Lixo, futuro e educação - Salve o 5 de junho!

       

Imagem - Reprodução


        Somos mesmo uma civilização imediatista. Inclusive na hora de comemorar datas como a de hoje, 5 de junho, dia mundial do meio ambiente. É só digitar estas cinco palavrinhas no Google que centenas de links ficarão disponíveis com assuntos relacionados ao tema. Claro, porque hoje é 5 de junho. Aí vem toda aquela falação – discurso mesmo – sobre preservação das matas, limpeza e manutenção das nascentes, uso correto (se é que existe) de agrotóxicos, separação e coleta ecologicamente corretas do lixo, enfim... Tudo o que se pode imaginar sobre como manter, ou na melhor das hipóteses, tentar manter o planeta menos poluído, evitando assim, uma provável extinção de qualquer espécie de vida futura.

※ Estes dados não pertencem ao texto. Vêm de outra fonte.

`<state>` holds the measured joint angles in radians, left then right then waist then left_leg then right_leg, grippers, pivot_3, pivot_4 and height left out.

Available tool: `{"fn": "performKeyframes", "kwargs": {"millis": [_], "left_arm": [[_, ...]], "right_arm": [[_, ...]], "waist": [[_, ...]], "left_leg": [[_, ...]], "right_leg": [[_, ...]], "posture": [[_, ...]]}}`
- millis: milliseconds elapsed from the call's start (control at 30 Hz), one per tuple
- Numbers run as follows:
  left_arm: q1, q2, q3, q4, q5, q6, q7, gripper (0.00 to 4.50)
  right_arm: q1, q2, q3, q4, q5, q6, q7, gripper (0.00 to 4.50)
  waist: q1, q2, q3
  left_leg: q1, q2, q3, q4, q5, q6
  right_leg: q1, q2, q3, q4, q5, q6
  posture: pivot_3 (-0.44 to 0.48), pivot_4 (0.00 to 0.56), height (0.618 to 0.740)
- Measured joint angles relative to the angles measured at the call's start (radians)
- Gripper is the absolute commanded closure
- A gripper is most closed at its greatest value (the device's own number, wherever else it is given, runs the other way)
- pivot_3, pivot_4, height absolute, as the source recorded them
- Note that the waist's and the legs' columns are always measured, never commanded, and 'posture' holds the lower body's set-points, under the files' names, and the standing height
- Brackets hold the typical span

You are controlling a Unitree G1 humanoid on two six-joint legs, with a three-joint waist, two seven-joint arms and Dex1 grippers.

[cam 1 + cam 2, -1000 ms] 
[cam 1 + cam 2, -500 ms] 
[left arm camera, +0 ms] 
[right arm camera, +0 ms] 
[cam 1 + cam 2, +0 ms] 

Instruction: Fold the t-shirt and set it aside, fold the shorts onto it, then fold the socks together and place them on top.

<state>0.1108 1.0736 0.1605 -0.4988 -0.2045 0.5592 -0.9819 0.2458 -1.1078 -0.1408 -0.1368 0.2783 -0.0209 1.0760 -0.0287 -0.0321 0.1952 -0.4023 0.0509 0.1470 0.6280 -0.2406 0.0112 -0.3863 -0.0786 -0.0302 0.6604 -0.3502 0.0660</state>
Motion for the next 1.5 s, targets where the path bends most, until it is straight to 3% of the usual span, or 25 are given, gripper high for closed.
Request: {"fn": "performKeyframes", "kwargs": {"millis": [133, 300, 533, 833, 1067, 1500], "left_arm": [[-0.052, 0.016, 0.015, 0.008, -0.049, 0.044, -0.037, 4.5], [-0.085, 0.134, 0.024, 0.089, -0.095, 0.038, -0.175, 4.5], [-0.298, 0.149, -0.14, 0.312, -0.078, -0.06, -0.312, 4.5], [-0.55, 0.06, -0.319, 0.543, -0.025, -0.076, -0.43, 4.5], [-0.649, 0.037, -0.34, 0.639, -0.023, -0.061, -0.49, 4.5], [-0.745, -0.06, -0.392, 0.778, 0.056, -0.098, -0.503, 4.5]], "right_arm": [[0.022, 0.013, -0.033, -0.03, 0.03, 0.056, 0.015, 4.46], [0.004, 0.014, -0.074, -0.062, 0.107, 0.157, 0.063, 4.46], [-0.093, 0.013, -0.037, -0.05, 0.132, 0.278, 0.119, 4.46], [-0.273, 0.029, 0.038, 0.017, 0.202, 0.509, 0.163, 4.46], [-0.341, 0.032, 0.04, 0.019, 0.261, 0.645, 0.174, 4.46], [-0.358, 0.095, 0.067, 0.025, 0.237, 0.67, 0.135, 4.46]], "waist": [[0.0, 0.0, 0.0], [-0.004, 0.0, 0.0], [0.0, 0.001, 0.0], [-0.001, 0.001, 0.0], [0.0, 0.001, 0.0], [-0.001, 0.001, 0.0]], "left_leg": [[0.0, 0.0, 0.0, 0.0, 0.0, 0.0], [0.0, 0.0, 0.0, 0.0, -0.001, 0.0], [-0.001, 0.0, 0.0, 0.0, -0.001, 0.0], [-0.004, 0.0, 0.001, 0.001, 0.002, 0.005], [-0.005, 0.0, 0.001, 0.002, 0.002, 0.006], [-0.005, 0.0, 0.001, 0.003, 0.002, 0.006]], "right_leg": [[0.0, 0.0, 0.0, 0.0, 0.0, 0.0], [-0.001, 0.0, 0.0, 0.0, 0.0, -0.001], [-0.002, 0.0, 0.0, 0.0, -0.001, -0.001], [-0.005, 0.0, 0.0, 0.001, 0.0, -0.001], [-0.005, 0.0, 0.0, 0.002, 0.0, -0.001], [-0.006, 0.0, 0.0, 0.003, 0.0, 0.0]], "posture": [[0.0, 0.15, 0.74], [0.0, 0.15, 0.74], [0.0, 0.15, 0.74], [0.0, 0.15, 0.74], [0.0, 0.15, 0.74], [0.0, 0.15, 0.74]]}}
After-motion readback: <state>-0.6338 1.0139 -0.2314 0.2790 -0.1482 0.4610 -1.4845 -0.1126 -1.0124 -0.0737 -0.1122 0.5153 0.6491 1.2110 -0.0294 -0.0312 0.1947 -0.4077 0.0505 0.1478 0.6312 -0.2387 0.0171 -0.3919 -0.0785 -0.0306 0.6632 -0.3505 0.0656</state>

        Esse casuísmo é que me irrita. Não tínhamos que ter esse cuidado ou preocupação porque corremos riscos ou pelo motivo óbvio de que atitudes desenfreadas ocasionadas pela ambição desmedida ou educação relapsa desencadeiam reações catastróficas na natureza e sim porque É O CERTO. Mas esperar que as pessoas tenham a exata consciência de como agir com o destino do próprio lixo que produzem ou com os recursos naturais que possibilitam sua existência, é pedir demais. Uma civilização que não dá conta sequer de manter o respeito e o pacifismo entre seus pares, vai lá respeitar ou cuidar do que não compreende? É pedir demais, sim.

       Assistimos, diariamente, gente tratando bicho como se fosse pano velho, objeto inanimado, sei lá! Até gente tratando gente como pano velho!! Ah, vou esperar que se preocupem com o lixo da casa! Com o córrego que passa logo ali, pertinho de onde moram ou com a sujeira do próprio quintal?! Imaginem, então, os valorosos universitários e afins que deixam a frente e as vias de acesso das faculdades em estado de calamidade pública, com a quantidade de papéis, latas, garrafas e outros objetos jogados após ficarem bebendo e ouvindo som alto durante a noite, notadamente nos finais de semana. É lixo que não acaba mais, num ciclo contínuo – lixo produzindo lixo.

        Então é assim – continuamos imediatistas até sabe lá Deus quando. Vamos ver se hoje algum político(a) vai defender a bandeira da ecologia (afinal, outubro tá aí) ou se algum(a) defensor(a) da educação contínua em prol de hábitos conscientes, cultivados dentro de casa que vão do respeito aos animais, pais, professores, pessoas mais velhas e aí, consequentemente, ao meio ambiente, aparece para salvar esse país da letargia em que se encontra, que repito, não prejudica apenas o futuro dos recursos naturais do planeta, mas também o que costumamos chamar de ser humano.